“Groundhog Day” has become part of our everyday lingo, based upon the 1993 movie. The term has come to mean an unpleasant situation that repeats over and over again. Have you ever thought what it would be like if you were weatherman Phil Connors? Stuck and re-living the same day for who knows how many days or months? Do you wonder what you would do if you were stuck and suffering literally through the same day over and over again?
I have a friend who has a son with classic autism and other medical complications. Some days his son will have horrible tantrums and bang his head on the wall. The walls in his house have been patched, but the memories and the worries live on. He says that his life feels like “Groundhog Day.”
In the movie Bill Murray plays Phil, who is an arrogant and sarcastic weather forecaster. Phil spends the night in Punxsutawney, Pennsylvania in order to broadcast the annual ritual of the coming out of the groundhog. When he wakes up the next morning at 6 AM again, he is annoyed to discover that he is trapped for a second night because of a snowstorm. It turns out to be the morning of the day before, and everything that happened the day before happens all over again.
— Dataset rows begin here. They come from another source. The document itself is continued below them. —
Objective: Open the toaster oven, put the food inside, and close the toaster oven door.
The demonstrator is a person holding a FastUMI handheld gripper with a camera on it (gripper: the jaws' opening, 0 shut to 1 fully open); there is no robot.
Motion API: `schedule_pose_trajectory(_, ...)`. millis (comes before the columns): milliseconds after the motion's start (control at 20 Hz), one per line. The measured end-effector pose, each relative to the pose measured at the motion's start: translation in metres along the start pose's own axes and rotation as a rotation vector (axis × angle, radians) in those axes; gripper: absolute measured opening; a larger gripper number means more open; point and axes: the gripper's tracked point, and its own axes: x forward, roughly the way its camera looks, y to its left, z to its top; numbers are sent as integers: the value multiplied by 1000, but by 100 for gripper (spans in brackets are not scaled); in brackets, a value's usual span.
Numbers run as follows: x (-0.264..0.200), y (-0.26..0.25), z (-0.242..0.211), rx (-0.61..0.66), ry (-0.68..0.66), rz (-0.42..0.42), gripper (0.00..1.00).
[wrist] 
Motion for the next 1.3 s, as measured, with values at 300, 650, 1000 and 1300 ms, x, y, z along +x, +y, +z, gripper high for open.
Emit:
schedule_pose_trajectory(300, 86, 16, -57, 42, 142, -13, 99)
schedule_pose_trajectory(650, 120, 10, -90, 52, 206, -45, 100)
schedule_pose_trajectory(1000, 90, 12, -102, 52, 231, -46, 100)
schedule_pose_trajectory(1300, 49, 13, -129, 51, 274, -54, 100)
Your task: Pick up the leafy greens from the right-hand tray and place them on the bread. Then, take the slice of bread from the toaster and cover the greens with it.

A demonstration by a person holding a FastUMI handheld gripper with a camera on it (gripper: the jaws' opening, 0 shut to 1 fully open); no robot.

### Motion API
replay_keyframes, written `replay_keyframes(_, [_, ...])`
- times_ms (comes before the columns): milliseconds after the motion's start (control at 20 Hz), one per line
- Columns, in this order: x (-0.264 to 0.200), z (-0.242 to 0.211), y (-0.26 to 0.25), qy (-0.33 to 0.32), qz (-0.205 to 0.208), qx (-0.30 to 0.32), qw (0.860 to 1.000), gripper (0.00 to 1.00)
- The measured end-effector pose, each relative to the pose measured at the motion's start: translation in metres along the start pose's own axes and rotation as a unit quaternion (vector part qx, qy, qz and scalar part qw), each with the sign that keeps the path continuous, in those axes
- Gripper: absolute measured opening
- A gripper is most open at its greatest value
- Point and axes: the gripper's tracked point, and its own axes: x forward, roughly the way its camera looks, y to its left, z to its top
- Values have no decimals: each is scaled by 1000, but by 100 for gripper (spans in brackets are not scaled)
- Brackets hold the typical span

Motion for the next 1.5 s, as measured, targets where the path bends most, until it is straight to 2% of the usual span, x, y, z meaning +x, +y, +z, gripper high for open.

This goes on day after day no matter what Phil does. If he does nothing different events repeat as on the first day. But if he changes his behavior, people respond differently and then all kinds of possibilities open up. Either way each day he remembers what happened in the previous editions of the same day.
As the days pass, out of desperation, when he cannot seduce her, Phil opens up to his producer, Rita. Through the intimacy, something changes. Phil begins to live more fully each day in a way that he has never done. When he comes across a street person, he takes him out to eat. His compassion for the old man makes him want to help people. Having suffered, he finally becomes able to empathize with other people’s suffering. He becomes a local hero.
What is so powerful about Groundhog Day is the window it gives us into the experience of what it would be like to make a breakthrough like this in our own lives. When we get beyond the denial and resentment over the conditions of our lives, and accept our situation, then life becomes authentic and full of meaning and compassion.
The pain of my son’s autism over 30 years ago kicked open that door for me. My awareness has grown ever since. When we can’t change or fix something, it’s common to believe that tomorrow will be exactly like today. If I just try hard enough, I’ll get through it. Thinking like this binds us to the stories of our past, clouds the present, and limits our vision of the possible. We cannot control what autism or another serious issue can do to our lives. We cannot determine what emotions will arise within us. We are often rendered powerless.
What we can do is to relate to our lives differently. This means accepting that change is inevitable and to believe that it’s possible. Our feelings come and go: happiness, sorrow, laughter, worry… We may be fearful or worried in the morning, and that feeling may go by the afternoon. Hopelessness may be replaced by a glimmer of optimism. Even the most challenging situation is always unfolding and shifting.
Even in our pain and suffering, we can find a way to go on and keep trying to look for the possible. This is not a Pollyanna where everything will be just fine. Nor is it about replacing negative thoughts with positive thoughts. But going on with courage, then as long as we are alive, the possibility of change is alive. We cannot control the thoughts and emotions within us nor the universal truth that everything evolves and changes. We can, however, just be aware and alert.
My friend’s son can be having a good day, sweet and innocent as only a child with autism can be. And then out of nowhere, this boy erupts in pain into a horrible tantrum, banging his head. This boy’s mother and father suffer deeply, but they don’t give up. They love him, and each other, and they keep living as best they can, helping others, and trying to help their boy.
So when you find yourself stuck in your personal “Groundhog Day.” Take a step back; check in to your thoughts and feelings; question your perspective and the story you are telling yourself. Look for a fresh viewpoint; reach out for support. Search for the light by coming out of that hole you’re in. As Mahatma Gandhi implored us, “Be the change you want to see in the world.”